家や車のような大きな買い物になるほど、性能や価格だけでは決めきれなくなります。
そこで大切なのが、自分の話を丁寧に聴き、未来を一緒に考えてくれるかどうか。
提案力だけでなく、寄り添う姿勢や信頼関係が、「この人に任せたい」という決め手になります。
まずは「相談したい」をつくる


たとえば、人生に一度の買い物…
あなたが家を建てるとき、どんな設計士に任せたいですか?
住宅の知識が豊富な人かな…
それとも…
あなたやご家族の未来の暮らしを丁寧にくみ取り、理想を形にしてくれる人でしょうか?
設備や間取りの説明だけでは、便利さは理解できても、それが自分の人生にどんな影響を与えるのか分からない。

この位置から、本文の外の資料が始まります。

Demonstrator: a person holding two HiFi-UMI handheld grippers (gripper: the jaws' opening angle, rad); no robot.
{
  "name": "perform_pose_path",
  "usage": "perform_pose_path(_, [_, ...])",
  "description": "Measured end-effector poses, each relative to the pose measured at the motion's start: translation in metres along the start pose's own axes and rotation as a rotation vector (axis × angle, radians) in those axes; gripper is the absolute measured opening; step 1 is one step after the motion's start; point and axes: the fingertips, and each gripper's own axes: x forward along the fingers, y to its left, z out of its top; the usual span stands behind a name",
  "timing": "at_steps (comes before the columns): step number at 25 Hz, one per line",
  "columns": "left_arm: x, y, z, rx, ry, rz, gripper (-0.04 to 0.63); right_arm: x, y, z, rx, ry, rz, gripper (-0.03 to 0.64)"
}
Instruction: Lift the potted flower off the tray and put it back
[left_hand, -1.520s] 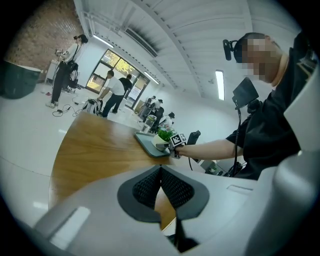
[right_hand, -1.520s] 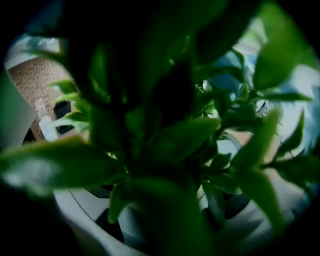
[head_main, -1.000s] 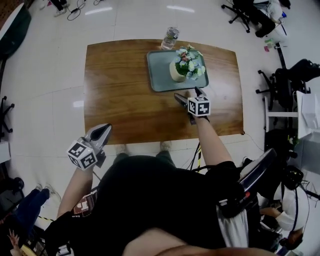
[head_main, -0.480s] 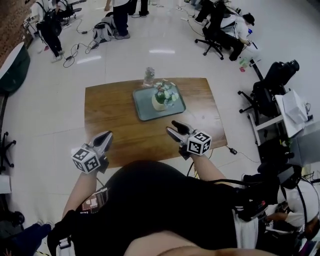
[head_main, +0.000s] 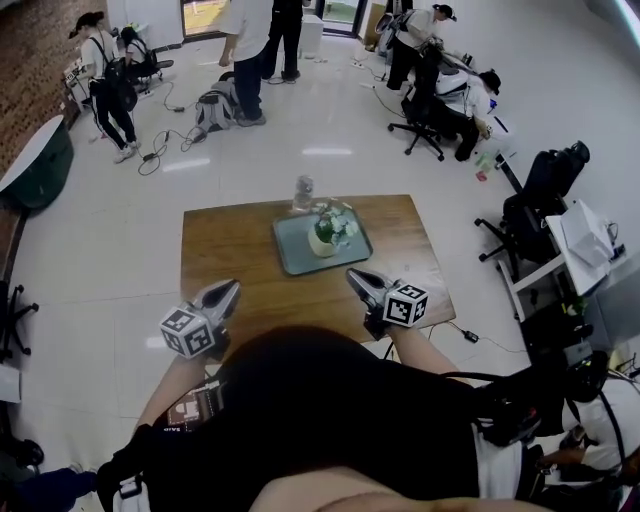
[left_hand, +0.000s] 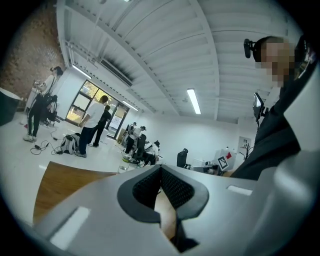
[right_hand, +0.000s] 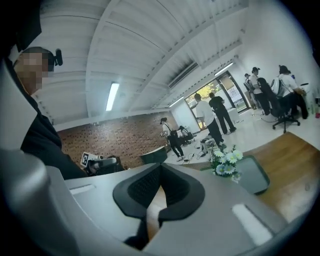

やはり、「私の理想」を理解し、それを形にしてくれる設計士に選ぶと思います。
カーライフの提案も、まったく同じです。
車の性能や装備を説明するだけなら、誰にでもできます。
でも、トップセールスは違う。
- 丁寧なヒアリング
- 相手の生活を思い浮かべた提案
- 納車後のフォローや、困ったときの頼れる
その一つひとつが、お客様の中に…
この人は
私たちの未来を真剣に考えてくれる
…という実感に変わります。
その実感が積み重なったとき、お客様の心に…
「この人なら相談できる」という気持ちが生まれます。
誰かの「伴走者」になる


営業の仕事は、ただ商品を売るだけのものではありません。
相手の人生を、より豊かにするパートナーになる。
そう考えたとき、営業という仕事は、ただ「売る」だけではない、大きな価値を届ける仕事に変わります。
トップセールス曰はく…
車を売っている
という感覚はないんです
その方の人生が、この車と一緒にもっと楽しく、もっと豊かになる。
その未来を一緒につくるお手伝いをしているだけ。
お客様から…
あなたに任せて、本当によかった
…と言ってもらえる。
この一言が、私のモチベーションだった。
最終的に選ばれるのは、機能や価格ではなく…
お客様の暮らしに寄り添い、人生をより豊かにする「伴走者」としての姿勢です。
この記事で紹介した習慣が、あなたの営業活動を「売る」だけの仕事から、「誰かの人生を支える」仕事へと変えるきっかけになれば幸いです。
今日からの一歩が、誰かの「あなたに任せたい」を生むかもしれません。